Total Therapy Blog
Neurokinetic Therapy® from a Kinesiologist’s perspective.
As a kinesiologist, much of my day is spent working with my clients through the stages of muscle stabilization, strength, and endurance. If I were to stop my job description here, it would be like pressing “brew” on the coffee machine without adding the grinds, and we all know how poorly that turns out. Equally important, and possibly even more important to developing a program for my clients, is a proper assessment (adding the grinds!). By analyzing movement patterns and muscle activation I can create a better picture of the whole pattern taking place. This assessment part of my practice is where Neurokinetic Therapy® has come to have its influence.

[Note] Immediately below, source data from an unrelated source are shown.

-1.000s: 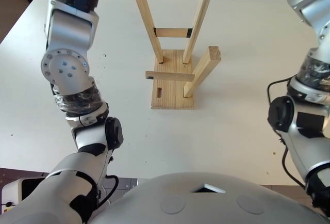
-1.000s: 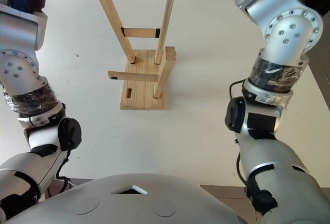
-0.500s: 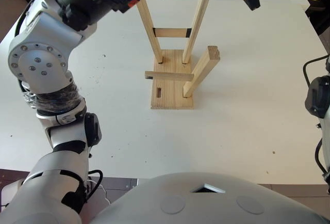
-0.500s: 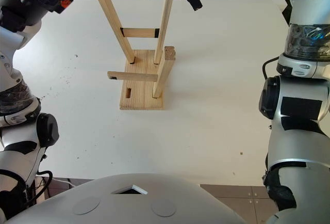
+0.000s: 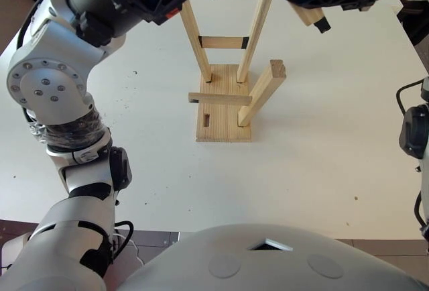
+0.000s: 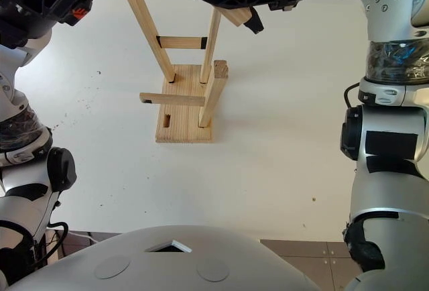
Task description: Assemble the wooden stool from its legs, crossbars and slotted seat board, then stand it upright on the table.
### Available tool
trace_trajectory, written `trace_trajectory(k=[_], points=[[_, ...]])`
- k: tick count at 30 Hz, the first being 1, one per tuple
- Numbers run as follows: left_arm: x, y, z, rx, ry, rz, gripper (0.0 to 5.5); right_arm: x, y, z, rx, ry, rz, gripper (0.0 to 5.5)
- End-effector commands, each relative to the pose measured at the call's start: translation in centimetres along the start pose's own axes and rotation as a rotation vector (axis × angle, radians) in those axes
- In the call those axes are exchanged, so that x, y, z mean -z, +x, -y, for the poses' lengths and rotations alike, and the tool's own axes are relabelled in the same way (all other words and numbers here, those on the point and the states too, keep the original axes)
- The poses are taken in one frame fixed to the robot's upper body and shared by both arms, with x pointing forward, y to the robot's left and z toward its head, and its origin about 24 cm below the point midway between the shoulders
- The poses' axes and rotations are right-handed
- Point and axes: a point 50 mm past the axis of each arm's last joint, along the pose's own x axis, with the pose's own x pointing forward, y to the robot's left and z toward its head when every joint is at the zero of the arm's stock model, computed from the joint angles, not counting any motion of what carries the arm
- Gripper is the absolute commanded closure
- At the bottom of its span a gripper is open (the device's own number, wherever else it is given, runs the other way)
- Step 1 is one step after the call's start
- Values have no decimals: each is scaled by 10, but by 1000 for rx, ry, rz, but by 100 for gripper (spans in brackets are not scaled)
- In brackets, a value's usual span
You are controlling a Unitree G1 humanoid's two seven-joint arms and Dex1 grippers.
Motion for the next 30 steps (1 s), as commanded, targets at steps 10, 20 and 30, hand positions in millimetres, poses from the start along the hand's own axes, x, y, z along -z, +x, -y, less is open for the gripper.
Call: trace_trajectory(k=[10,20,30], points=[[-12,4,0,11,107,-11,172,0,3,4,-2,1,-20,343],[-11,2,-4,6,118,-15,323,2,1,4,-1,29,-15,343],[-7,-3,-7,-11,132,-6,340,-4,-6,1,5,89,61,343]])
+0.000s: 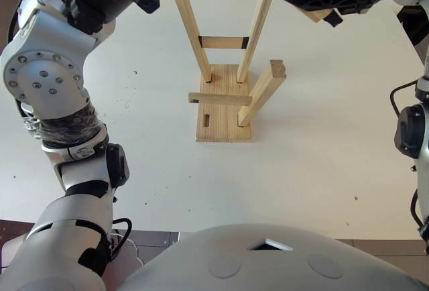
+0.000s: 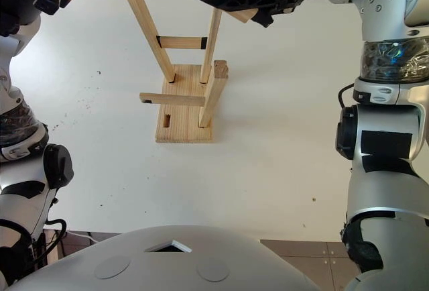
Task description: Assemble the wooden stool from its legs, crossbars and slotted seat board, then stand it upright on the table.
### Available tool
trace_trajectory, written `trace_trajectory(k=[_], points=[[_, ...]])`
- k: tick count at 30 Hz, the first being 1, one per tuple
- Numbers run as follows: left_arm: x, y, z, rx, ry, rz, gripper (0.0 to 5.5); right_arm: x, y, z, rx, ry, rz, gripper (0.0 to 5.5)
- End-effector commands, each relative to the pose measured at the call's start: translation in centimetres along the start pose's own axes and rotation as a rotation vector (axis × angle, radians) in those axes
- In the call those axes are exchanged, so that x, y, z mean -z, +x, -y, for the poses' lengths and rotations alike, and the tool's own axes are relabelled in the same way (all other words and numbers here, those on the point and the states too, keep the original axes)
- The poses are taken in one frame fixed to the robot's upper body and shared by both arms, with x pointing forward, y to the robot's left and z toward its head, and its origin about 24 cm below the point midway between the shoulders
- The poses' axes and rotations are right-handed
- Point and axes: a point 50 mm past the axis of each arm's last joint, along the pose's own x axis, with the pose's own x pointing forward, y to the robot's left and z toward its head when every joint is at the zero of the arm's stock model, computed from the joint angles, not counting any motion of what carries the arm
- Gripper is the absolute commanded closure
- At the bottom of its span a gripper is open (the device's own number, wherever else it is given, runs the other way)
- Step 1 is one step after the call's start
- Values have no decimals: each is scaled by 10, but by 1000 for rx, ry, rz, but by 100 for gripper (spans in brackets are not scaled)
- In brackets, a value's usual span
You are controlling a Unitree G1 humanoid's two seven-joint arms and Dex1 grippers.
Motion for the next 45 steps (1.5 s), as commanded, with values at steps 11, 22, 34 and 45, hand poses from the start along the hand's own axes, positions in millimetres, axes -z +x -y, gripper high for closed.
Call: trace_trajectory(k=[11,22,34,45], points=[[-8,-23,-14,-92,111,-52,342,8,-16,4,201,-143,-21,235],[-10,-106,-13,-200,186,-547,342,14,-91,-40,664,-236,126,235],[15,-132,4,-130,22,-692,342,27,-92,-63,773,-213,154,235],[59,-142,20,-170,-1,-630,343,5,-96,-43,735,-250,173,235]])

Neurokinetic Therapy®, founded by David Weinstock, uses manual muscle testing to determine areas of muscle imbalance in the body. Through application of release techniques and corrective exercises, NKT reduces pain by restoring the body to functional, efficient movement. The technique addresses pain by targeting it at the source: the motor control center of the brain. Our motor control center stores movement patterns and is responsible for carrying them out through the spinal cord, nerves, and muscles. If we sustain an injury, the motor control center also helps us out by finding an alternate movement pattern that avoids further stressing the injured structure. I tip my hat to the intelligence of this system as it can help us avoid further damage in the short term. However, once the injured tissue has healed, it’s common for these alternate movement patterns to persist leading to dysfunction and pain. In this situation, NKT can be used to help retrain our motor control center and bring us back to proper, functional, and efficient movement patterns.
I often get people complaining to me of their chronically annoying, tight *insert muscle name here*. What they may not realize is that muscle tightness can act as a protective mechanism to provide more stability to a structure. By stretching out the muscle, you can take the stability out of the system and potentially increase the risk of injury. You might even find that after stretching out your tight muscle, it bounces back and becomes even tighter. And no, I’m not about to go on to tell you that stretching is bad. Stretching is a great way to release a muscle and as a hands off therapist it is my goto technique. However, if you take stability out of a system, you have to put it back in somewhere else. By application of NKT’s technique of release followed by corrective exercise, we simply move the stability through the system to where it provides the most efficient movement pattern. In this way, Neurokinetic Therapy® has become a very useful tool to help me to find and treat patterns of muscle imbalance.